Durante los últimos ocho años, el Consorcio de la Base de datos de agregación del genoma gnomAD y su predecesor, el Consorcio de agregación del genoma, o ExAC, ha estado trabajando con genetistas de todo el mundo para recopilar y estudiar más de 125,000 exomas y 15,000 genomas completosde poblaciones de todo el mundo.

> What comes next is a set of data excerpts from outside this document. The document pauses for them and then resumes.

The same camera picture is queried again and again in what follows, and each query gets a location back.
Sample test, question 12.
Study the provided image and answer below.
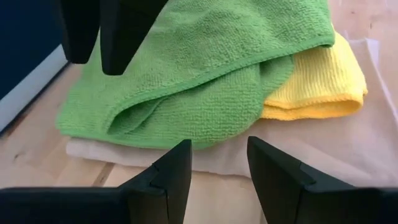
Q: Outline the green microfibre towel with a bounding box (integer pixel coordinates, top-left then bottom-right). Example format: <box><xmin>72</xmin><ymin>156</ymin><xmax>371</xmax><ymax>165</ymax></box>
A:
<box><xmin>55</xmin><ymin>0</ymin><xmax>336</xmax><ymax>151</ymax></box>

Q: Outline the yellow microfibre towel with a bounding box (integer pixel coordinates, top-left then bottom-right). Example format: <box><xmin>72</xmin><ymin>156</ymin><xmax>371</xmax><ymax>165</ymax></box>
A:
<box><xmin>260</xmin><ymin>30</ymin><xmax>369</xmax><ymax>121</ymax></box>

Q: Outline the pale pink towel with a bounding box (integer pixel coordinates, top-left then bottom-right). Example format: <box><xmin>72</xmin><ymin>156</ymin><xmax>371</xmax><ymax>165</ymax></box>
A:
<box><xmin>65</xmin><ymin>37</ymin><xmax>398</xmax><ymax>188</ymax></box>

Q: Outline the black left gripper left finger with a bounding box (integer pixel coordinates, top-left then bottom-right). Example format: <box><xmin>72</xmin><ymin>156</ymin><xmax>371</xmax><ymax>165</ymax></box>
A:
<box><xmin>0</xmin><ymin>139</ymin><xmax>193</xmax><ymax>224</ymax></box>

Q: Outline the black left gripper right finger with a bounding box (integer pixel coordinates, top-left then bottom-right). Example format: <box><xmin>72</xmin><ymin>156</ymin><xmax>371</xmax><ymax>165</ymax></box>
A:
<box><xmin>247</xmin><ymin>136</ymin><xmax>398</xmax><ymax>224</ymax></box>

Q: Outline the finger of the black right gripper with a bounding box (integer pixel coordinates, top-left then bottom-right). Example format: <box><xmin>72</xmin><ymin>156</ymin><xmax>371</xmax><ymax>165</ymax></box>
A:
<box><xmin>99</xmin><ymin>0</ymin><xmax>169</xmax><ymax>77</ymax></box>
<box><xmin>58</xmin><ymin>0</ymin><xmax>101</xmax><ymax>65</ymax></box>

Ahora, en siete artículos publicados en Naturaleza , Naturaleza Comunicaciones y Naturaleza Medicina, los científicos del Consorcio gnomAD describen su primer conjunto de descubrimientos de la base de datos, mostrando el poder de esta vasta colección de datos. Juntos, los estudios :
2. Presente el mapa de referencia completo más grande de una clase de variación genética poco estudiada pero importante llamada variantes estructurales;
3. muestre cómo las herramientas que explican formas únicas de variación y el contexto biológico de las variantes pueden ayudar a los genetistas clínicos cuando intentan diagnosticar pacientes con enfermedades genéticas raras; y
4. ilustrar cómo los conjuntos de datos a escala de población como gnomAD pueden ayudar a evaluar los objetivos farmacológicos propuestos.
Investigadores del Broad Institute of MIT y del Hospital General de Harvard y Massachusetts MGH se desempeñaron como coprimeros o coautores principales en todos los estudios, con científicos del Imperial College London en el Reino Unido, ella compañía de genética de consumo 23andMe y otras instituciones que contribuyen a trabajos individuales. Más de 100 científicos y grupos a nivel internacional han proporcionado datos y / o esfuerzo analítico al consorcio.

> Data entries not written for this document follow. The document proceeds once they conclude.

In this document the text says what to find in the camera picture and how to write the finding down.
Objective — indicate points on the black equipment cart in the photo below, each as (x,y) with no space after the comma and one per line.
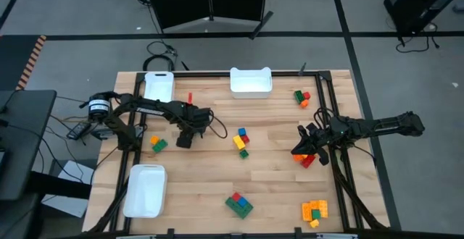
(417,3)

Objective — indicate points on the large white plastic bin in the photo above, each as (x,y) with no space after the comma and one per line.
(145,192)

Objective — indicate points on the black controller box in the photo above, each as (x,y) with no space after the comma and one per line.
(78,131)

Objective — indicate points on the black side desk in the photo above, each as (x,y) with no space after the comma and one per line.
(21,141)

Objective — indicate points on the black aluminium table frame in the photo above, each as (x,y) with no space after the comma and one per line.
(210,74)

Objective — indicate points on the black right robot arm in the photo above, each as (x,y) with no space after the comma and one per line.
(380,125)

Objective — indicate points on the black folding screen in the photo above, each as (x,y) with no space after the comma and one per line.
(181,0)

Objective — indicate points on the long orange block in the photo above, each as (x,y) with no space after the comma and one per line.
(306,213)

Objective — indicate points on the small orange block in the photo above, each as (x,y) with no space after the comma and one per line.
(299,157)
(155,140)
(304,104)

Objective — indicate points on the long red block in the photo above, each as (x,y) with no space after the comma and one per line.
(308,162)

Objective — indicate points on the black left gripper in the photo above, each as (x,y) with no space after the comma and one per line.
(194,117)

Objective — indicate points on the black mat with hazard stripes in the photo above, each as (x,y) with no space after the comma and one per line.
(18,58)

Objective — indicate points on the narrow white plastic bin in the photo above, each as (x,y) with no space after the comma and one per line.
(159,87)

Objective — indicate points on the white sheet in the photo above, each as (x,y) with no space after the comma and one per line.
(78,174)

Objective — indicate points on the small green block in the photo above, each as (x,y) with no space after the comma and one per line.
(316,214)
(244,154)

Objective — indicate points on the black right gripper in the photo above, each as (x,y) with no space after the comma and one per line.
(315,135)

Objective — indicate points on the small blue block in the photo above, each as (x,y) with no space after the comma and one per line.
(242,132)
(242,202)

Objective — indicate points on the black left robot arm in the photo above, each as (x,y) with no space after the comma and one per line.
(145,106)

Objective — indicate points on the small red block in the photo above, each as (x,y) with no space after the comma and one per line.
(245,139)
(236,196)
(307,95)

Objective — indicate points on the small yellow block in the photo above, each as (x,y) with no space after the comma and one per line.
(314,205)
(314,224)
(240,146)
(236,139)

"Estos estudios representan la primera ola significativa de descubrimiento que salió del Consorcio gnomAD", dijo Daniel MacArthur, líder científico del proyecto gnomAD, autor principal de seis de los estudios, miembro del instituto en el Programa de Medicina yPopulation Genetics en Broad Institute, y ahora director del Center for Population Genomics en el Garvan Institute of Medical Research y el Murdoch Children's Research Institute en Australia. "El poder de esta base de datos proviene de su gran tamaño y diversidad de población, que pudimos alcanzargracias a la generosidad de los investigadores que contribuyeron con datos, y de los participantes de la investigación en esos estudios contribuyentes "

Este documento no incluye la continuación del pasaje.